Please transcribe the listing below exactly, but only from the line containing "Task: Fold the" through its last line.
=== Begin Enclosure ===
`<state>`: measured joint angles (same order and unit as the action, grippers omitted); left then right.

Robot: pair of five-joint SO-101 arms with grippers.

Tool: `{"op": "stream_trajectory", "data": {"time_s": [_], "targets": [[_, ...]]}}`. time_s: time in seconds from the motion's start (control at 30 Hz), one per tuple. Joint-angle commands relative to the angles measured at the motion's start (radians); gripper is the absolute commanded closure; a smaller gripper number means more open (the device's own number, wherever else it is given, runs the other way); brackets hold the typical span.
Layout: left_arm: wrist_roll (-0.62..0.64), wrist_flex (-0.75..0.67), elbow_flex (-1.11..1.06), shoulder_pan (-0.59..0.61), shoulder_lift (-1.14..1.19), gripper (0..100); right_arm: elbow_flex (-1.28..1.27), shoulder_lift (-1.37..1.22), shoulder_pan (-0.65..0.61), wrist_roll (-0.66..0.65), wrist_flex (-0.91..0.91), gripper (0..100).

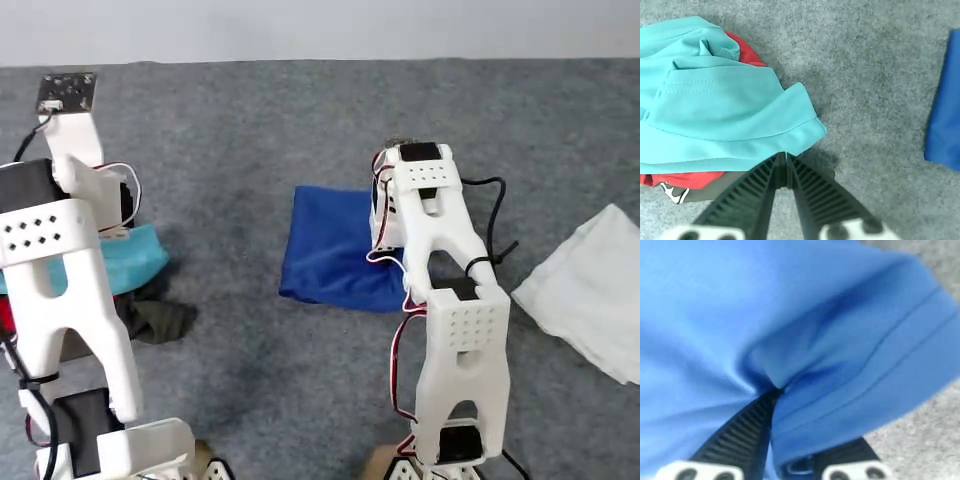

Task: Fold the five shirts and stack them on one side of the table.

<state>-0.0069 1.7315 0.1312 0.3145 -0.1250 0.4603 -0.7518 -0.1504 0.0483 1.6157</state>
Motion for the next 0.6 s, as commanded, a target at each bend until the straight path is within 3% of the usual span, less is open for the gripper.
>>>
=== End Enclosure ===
Solution to the problem |
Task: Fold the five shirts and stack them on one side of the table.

<state>-0.0069 1.7315 0.1312 0.3145 -0.1250 0.4603 -0.7518 -0.1504 0.0483 1.6157</state>
Motion for the next 0.6 s, as commanded, a target at each bend until the straight path is within 3% of the usual span, less is open for the gripper.
>>>

The answer is complete, and the exercise is done.